Sunday, May 22, 2011

Miss Marion Davies


I'm really surprised that I haven't done an entry on Marion Davies yet. She is on my top list and I completely blanked apparently! Marion was another example of someone who embodied the 1920s. She loved to have fun, loved to laugh, and well, she just loved to have fun! I get a chance to visit with her when I go to California. Well, kinda. She is entombed in a big ole family mausoleum, so the closest you can get is standing on the steps. But, hey. Take what I can get.


Marion Davies was born Marion Cecelia Douras on January 3, 1897 in Brooklyn, New York. Her father was Bernard, and her mother Rose, and she joined her older siblings, Rose, Reine, Ethel, and Charles (Charles drowned in 1906 when he was only 16).

The girls began to get the acting bug itch and decided they would try to break into show business. But first, they changed their "foreign" sounding name of Douras to Davies, an idea they got after reading the name on a real estate sign. The girls all began acting on stage, and Marion was signed to THE stage event of the early 1900s, the Ziegfeld Follies in 1916.

Marion made her film debut in a fashion reel modeling clothes designed by Lady Duff Gordon (famous also for being a survivor of the Titanic). She made a few other films the coming years and began to create a name for herself and earning money to help support herself and her family. One of the films, Cecilia of the Pink Roses (1918) was the first film she made with the man she would become forever tied to, William Randolph Hearst.


While Marion was still becoming a big star in her own right, but her "scandalous" relationship with Hearst, who was still married, was what she was most known for...even though she met him before her screen career, when she was still in the Follies. She wanted it to be adamantly known that she was NOT a gold digger who got her success from just being Heart's mistress.
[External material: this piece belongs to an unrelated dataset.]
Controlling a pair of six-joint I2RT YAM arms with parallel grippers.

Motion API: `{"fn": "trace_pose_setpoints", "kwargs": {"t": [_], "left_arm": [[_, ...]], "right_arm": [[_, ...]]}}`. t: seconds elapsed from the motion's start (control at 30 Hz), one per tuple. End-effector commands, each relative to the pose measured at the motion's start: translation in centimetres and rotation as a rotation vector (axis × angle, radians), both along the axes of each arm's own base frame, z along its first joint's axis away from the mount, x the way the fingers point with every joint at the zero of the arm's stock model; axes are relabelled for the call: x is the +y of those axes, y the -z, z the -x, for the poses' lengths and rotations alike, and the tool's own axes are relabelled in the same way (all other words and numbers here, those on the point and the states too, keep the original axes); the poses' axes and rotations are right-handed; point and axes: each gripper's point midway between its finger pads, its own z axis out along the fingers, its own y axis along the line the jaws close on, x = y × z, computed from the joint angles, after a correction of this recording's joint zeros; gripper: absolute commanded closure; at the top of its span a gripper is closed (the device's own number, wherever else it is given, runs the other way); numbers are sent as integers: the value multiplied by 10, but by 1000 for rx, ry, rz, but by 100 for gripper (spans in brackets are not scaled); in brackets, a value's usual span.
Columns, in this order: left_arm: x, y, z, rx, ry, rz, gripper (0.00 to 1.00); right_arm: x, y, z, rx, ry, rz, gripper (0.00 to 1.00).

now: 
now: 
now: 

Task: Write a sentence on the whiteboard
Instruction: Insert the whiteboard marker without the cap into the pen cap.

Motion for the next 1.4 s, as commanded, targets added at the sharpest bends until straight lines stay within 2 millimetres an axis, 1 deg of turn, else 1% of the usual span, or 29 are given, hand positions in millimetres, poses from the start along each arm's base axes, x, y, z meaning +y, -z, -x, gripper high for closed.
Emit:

She was a talented actress who made it on her own.

Marion and Hearst had two different ideas about what direction her career should take. He liked seeing her in serious costume dramas, while she preferred comedies because she was just a natural! Her impressions of Pola Negri and Lillian Gish are hilarious! To be able to put her in the kind of pictures he wanted her in, Hearst created Cosmopolitan Pictures. Marion's showbiz friends, actors and directors alike both thought she would be better suited in comedy, but Hearst was very much against it. He didn't like people laughing at his beloved Marion.


And here comes the talkies!! Even though Marion performed on stage before appearing in silents, she was apprehensive about being in talkies because she had a stutter. But! Never fear! She persevered and did very well in talkies. However, Hearst was still nagging at her to appear in the big budget costume dramas he favored so much. In fact, Marion was up for the role of Marie Antoinette, but the role went to Irving Thalberg's wife, Norma Shearer (this was not the first time Marion lost a role to the head of the studio's wife). Even though the two couples remained friends, Hearst refused to show any support for the studio in his publications.

She made her last film, Ever Since Eve in 1937. She retired to San Simeon (the huge mansion built by Hearst) and spent her years just being a companion. She still had the itch to get back to work, but she was afraid that Hearst would try again to control her career, and she just did not want to deal with that stress again.


During the 1930s, Heart's fortunes took a drastic decline, and Marion actually had to write a check and sell some of her jewelry to help bail him out. William Randolph Hearst passed away on August 14, 1951. He left over half of his fortune to Marion (His legal wife, Millicent died in 1974. They had 5 sons together).

About two months after Hearst died, Marion married a man named Horace Brown. The marriage was not good, and she filed for divorce from him twice, but the divorce was never finalized.


Marion Davies passed away from cancer on September 22, 1961 in Hollywood.

She is buried in the Hollywood Forever Cemetery.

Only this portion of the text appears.